Fillmore never fought Indians; he never served in the military. He never owned black people; he lived in New York after it had begun the process of emancipation. As a politician, however, he enabled or promoted these policies. Indian removal continued during, and after, his administration. Although critics claimed, when he ran for vice president, that he was an abolitionist, he truthfully denied the charge; both he and his opponents considered hostility to slavery a bad thing. Like an increasing number of white Northerners, he did express disquiet about the ownership and forced labor of fellow humans in a democratic republic. In the letter to Mrs. S. M. Greeley that I mentioned last time, he called slavery an “ever-disturbing subject.” He considered “whether by wise and prudent counsels, the bonds of the slave may not be gradually relaxed” before black Americans were expelled to Africa. Gretchen transcribed another letter, to H. Marshall, in which he chronicled the history of emancipation in New York while avoiding any expression of an opinion on slavery. But Fillmore’s policy as president, when he tried stringently to enforce the new Fugitive Slave Act—recapturing escaped slaves and penalizing those who aided them—put him firmly on one side of the issue.

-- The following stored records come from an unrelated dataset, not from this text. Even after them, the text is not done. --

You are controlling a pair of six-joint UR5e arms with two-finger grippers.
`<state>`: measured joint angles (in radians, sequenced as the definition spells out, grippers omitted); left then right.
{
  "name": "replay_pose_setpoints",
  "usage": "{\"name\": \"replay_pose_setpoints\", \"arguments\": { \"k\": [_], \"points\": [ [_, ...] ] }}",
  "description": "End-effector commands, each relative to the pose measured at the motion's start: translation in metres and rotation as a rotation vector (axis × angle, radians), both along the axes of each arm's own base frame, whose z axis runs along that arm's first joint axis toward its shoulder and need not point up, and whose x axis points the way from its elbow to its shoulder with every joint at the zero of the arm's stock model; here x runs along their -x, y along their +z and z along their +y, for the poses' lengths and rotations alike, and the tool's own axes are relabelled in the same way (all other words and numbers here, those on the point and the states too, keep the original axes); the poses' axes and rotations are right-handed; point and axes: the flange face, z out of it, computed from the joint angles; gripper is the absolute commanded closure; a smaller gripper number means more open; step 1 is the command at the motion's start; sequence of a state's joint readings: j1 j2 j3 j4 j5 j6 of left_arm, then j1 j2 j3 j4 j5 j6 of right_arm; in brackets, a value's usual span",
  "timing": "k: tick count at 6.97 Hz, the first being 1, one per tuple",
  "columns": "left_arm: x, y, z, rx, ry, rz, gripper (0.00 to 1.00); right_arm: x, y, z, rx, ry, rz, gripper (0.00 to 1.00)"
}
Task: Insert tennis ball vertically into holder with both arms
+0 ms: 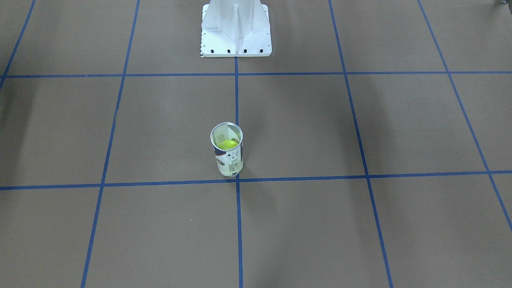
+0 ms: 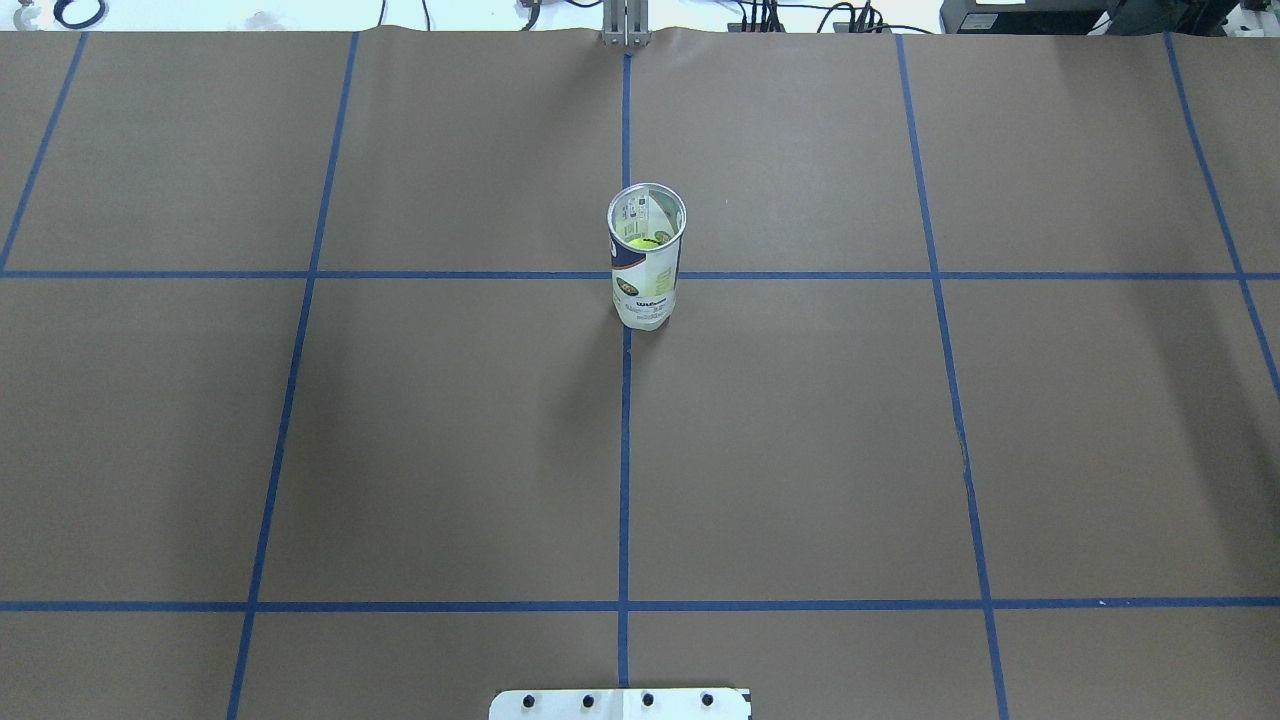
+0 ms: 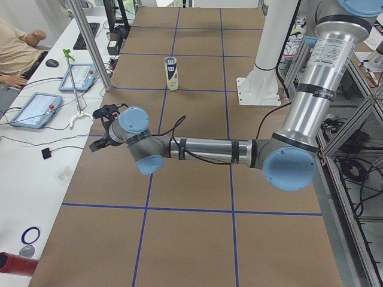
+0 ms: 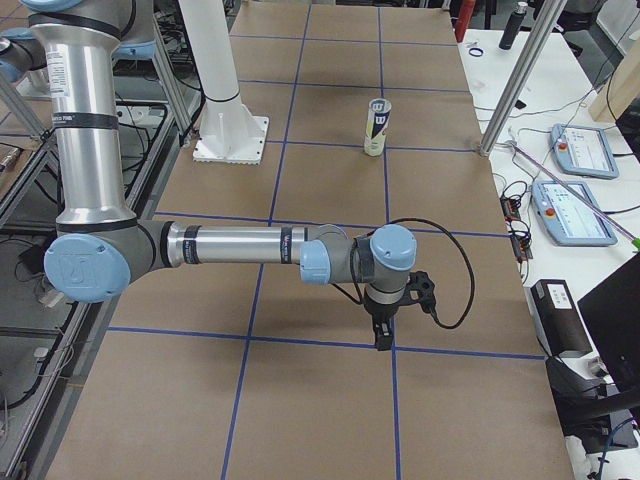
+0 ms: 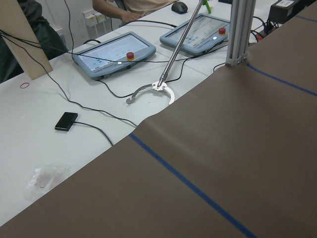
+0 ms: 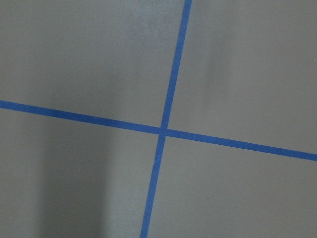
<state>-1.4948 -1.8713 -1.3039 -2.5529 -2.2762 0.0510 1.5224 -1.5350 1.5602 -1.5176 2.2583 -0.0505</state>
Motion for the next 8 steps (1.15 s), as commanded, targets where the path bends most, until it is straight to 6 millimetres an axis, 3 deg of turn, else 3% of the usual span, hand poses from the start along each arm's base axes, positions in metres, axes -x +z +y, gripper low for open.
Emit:
{"name": "replay_pose_setpoints", "arguments": {
  "k": [1,2,3,5,6,7,8],
  "points": [
    [0.018,0.003,-0.002,0.239,0.026,-0.068,0.01,-0.002,0.003,0.004,0.003,0.003,-0.004,0.00],
    [0.019,0.009,-0.001,0.482,0.021,-0.092,0.01,-0.002,0.005,0.006,0.009,0.003,-0.004,0.00],
    [0.029,0.010,0.007,0.548,-0.032,-0.158,0.01,-0.002,0.007,0.008,0.013,0.005,-0.004,0.00],
    [0.039,0.037,0.056,0.838,-0.028,-0.168,0.01,-0.002,0.008,0.008,0.017,0.007,-0.005,0.00],
    [0.039,0.045,0.067,0.964,-0.021,-0.173,0.01,-0.002,0.007,0.009,0.017,0.007,-0.010,0.00],
    [0.041,0.056,0.082,1.010,-0.014,-0.181,0.00,0.001,0.007,0.010,0.022,0.004,-0.040,0.00],
    [0.041,0.085,0.090,0.954,-0.033,-0.192,0.01,0.002,0.007,0.012,0.024,0.003,-0.055,0.00]
  ]
}}
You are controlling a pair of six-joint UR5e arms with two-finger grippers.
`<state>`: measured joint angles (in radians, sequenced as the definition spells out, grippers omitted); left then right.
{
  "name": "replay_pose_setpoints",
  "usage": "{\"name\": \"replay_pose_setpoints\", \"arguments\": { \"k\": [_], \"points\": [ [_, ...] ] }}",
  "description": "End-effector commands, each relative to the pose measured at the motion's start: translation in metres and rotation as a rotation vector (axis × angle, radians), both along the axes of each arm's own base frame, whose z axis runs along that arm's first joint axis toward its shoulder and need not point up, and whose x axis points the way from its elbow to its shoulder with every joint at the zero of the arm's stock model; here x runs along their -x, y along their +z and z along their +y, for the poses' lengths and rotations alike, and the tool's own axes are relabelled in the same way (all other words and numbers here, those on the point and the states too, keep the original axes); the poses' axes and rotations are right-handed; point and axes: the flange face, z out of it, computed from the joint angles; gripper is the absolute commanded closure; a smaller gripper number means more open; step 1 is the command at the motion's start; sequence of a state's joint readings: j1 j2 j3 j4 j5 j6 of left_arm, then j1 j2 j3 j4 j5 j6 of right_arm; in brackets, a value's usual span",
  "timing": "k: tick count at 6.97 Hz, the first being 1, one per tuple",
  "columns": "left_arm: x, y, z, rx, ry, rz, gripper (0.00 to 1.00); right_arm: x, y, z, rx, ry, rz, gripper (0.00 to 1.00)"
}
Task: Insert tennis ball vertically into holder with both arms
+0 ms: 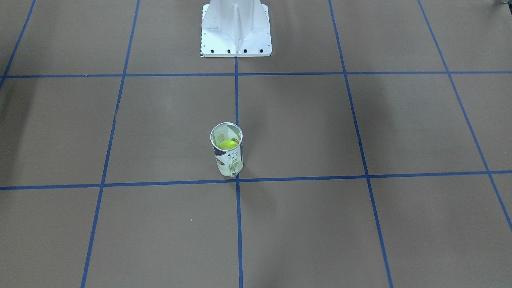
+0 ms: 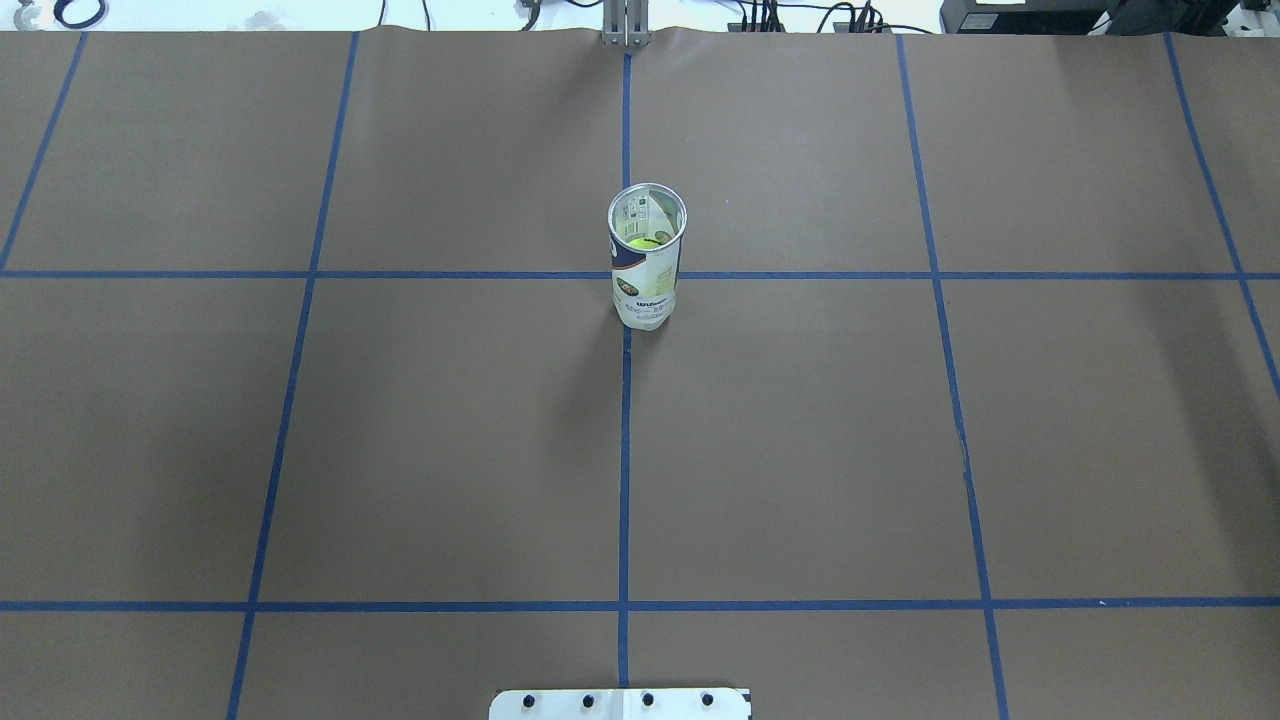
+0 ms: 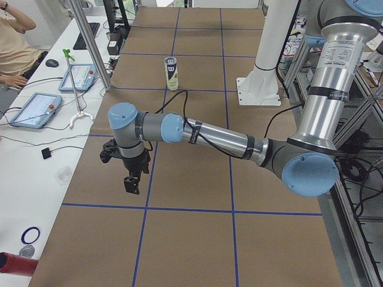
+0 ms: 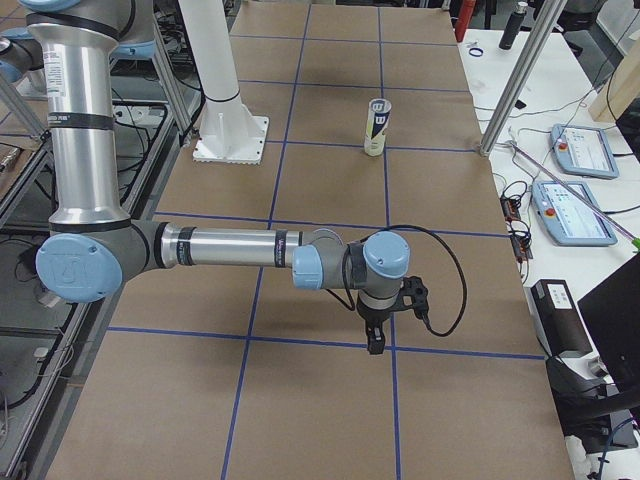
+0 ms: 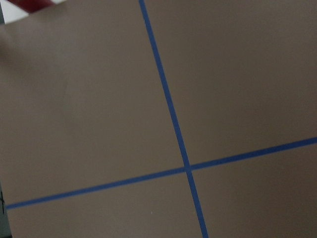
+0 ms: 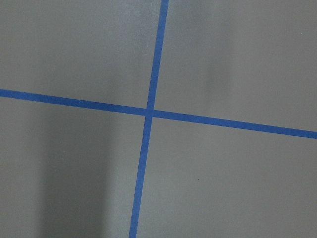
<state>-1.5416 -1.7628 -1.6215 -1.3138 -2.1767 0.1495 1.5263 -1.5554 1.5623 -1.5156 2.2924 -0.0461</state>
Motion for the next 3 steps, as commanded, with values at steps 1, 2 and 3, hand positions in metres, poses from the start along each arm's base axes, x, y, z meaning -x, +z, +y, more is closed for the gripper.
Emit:
{"name": "replay_pose_setpoints", "arguments": {
  "k": [1,2,3],
  "points": [
    [0.002,0.040,0.017,-0.013,-0.017,-0.012,0.01,0.002,0.001,0.003,0.008,-0.003,-0.022,0.00],
    [0.002,0.054,0.028,-0.011,-0.013,-0.007,0.00,0.002,0.001,0.003,0.013,0.000,-0.020,0.00],
    [0.003,0.068,0.047,-0.024,-0.031,0.069,0.01,0.002,0.001,0.004,0.016,0.000,-0.020,0.00]
  ]
}}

Fillmore to H. Marshall, September 17, 1845 (Millard Fillmore Papers, Library of Congress)

These decisions, albeit less prominently than Jackson’s or Davis’s, resonate amid today’s reckonings. Buffalo, Fillmore’s home for most of his life, has named buildings for him and erected a statue outside city hall. Now authorities are considering whether to preserve those honors to the man who signed the Fugitive Slave Act. Port Townsend, Washington, has little connection to Taylor but has named streets after him and other presidents. A local politician now has proposed replacing the name of the slaveowner and Indian fighter with that of Martin Luther King Jr.

Fillmore statue, Buffalo, N.Y. (© Matthew Trump; https://commons.wikimedia.org/wiki/File:DSCN4470_buffalofillmorestatue_e.jpg)

We must remember our nation’s past, including the parts that appall us. Our goal at the Taylor-Fillmore project is to aid historical understanding by expanding access to documents by the presidents and by the supporters and detractors who wrote to them. As we reexamine monuments and mourn tragedies such as Floyd’s, the American people must decide—informed by history—how best to improve their society today.


Before I go, I want to thank Gretchen and Zoe for their work as interns this summer. Today they finish two months spent transcribing dozens of manuscript letters. Gretchen also translated several letters that Taylor and Fillmore received in French. Zoe, as part of our ongoing canvass, hunted out new letters previously unknown to the project. Both brought enthusiasm, diligence, and increasing skill at deciphering challenging nineteenth-century handwriting. The Taylor-Fillmore project has richly benefitted.